Deception isn't preferable. But if no one knows the difference, what's the harm? Sometimes I don't bother with skinny milk for a similar reason, especially if the customer snubs full-cream for having too much fat content, then asks for a couple of sugars and a lavish doughnut. After all, who’s the real culprit there? Besides, when I do give a skinny-milk drinker full-cream, I usually get the following response, “Wow, the coffee tastes good today.” So I’m doing a favour, really.
The confusion over what is what carries through to coffee types, too. Often, a customer will order a latte and flat white. And sometimes a cappuccino with no chocolate as well. Technically, the only difference between these three orders is the vessel in which the coffee is served and, if you want to get fussy, the amount of foam. Flat whites are served in a cup and have the least amount of foam; cappuccinos are also served in a cup and have the most foam. Lattes, meanwhile, live in a glass and, foam-wise, is somewhere in-between the former two.

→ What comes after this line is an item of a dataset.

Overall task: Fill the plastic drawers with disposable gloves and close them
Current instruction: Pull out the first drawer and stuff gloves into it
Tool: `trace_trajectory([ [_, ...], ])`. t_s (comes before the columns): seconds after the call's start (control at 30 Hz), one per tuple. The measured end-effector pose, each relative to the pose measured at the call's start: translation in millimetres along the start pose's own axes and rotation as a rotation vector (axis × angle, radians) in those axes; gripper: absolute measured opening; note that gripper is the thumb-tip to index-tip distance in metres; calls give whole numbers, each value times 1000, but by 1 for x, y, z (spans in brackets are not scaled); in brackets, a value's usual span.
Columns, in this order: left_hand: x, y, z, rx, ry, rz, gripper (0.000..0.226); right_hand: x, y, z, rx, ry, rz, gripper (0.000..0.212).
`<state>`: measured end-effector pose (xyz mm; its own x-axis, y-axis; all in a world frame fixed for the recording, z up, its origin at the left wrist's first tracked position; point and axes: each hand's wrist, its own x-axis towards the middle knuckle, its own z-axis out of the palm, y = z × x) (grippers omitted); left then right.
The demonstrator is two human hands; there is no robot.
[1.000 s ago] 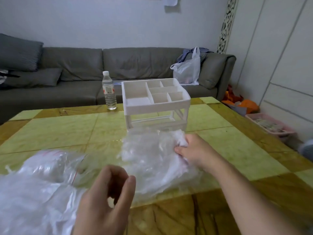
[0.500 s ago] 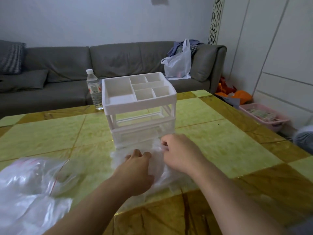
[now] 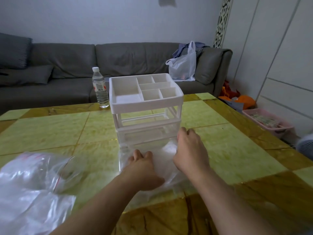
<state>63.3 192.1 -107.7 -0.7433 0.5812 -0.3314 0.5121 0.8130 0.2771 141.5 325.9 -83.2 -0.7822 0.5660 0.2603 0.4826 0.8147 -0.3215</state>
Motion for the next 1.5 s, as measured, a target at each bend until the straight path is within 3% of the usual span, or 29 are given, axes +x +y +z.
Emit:
trace_trajectory([
  [0.1,0,0,5,-63,7,-13,96,-2,-17,-7,83,10,-81,25],
  [0.2,3,-2,10,-28,19,19,105,-8,-33,1,214,-147,-64,8],
  [0.27,1,-1,10,-66,27,14,115,-10,-32,11,167,-326,-22,24],
  [0.33,2,-3,10,-133,33,-24,111,-8,-25,22,96,-453,12,41],
  [0.47,9,-6,6,-267,52,-94,104,-3,-17,34,55,-549,30,68],
  [0.63,14,-1,9,-529,181,-226,82,1,-16,39,64,-577,40,78],
  [0.73,9,1,12,-481,184,-214,77,1,-16,39,57,-601,31,76],
  [0.83,-4,3,4,-284,179,-151,66,1,-17,40,33,-621,30,81],
  [0.97,-32,2,-7,-29,343,134,36,4,-21,41,-35,-668,50,91],
  [1.07,-41,0,-2,-98,171,190,28,4,-22,42,-50,-687,54,99],
  [1.13,-38,-2,-1,-146,72,90,43,3,-22,41,-23,-674,56,102],
  [1.27,-21,0,-5,-156,-13,-64,110,4,-24,40,-15,-678,66,115],
  [1.37,-10,5,-4,-115,-22,-156,123,5,-24,38,-23,-674,66,120],
  [1.5,-7,13,-4,-105,-14,-188,117,5,-22,38,-10,-654,74,123],
])
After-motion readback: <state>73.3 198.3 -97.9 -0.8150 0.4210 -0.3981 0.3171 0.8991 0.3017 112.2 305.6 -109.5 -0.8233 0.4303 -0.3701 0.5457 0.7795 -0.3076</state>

But when the cafe’s busy and the barista is pressed for time and the coffees are all takeaway, there is no difference.
"A flat white, latte and a cappuccino with no foam, please," a customer once asked.
"So, three lattes, then?"
"No, I said, a flat white, latte and cappuccino with no foam."
Customers can be very insistent as if they're defending some foundational belief system. "What! You're saying a takeaway latte and a cappuccino with no chocolate are the same thing? Ha! And I suppose you're also going to tell me the world isn't flat, either. " You don't want to challenge them further, the same way you wouldn't go out of your way to prove to a child the Easter Bunny isn't real.
Eventually, the customer collected the three identical takeaways, walked outside and, shortly after, returned to the bench and said, “But what’s what?” She glided a hand over the three black lids which I'd forgotten to mark.
In an eenie-meenie-miney-moe fashion, I said, “that’s the latte, that’s the flat white, and that’s the cappuccino with no foam.”
“But how do you know?” she asked.
“Umm.”
She scoffed.
God knows what would've happened if I told her the truth. So I relented. “I’ll just do them again for you.”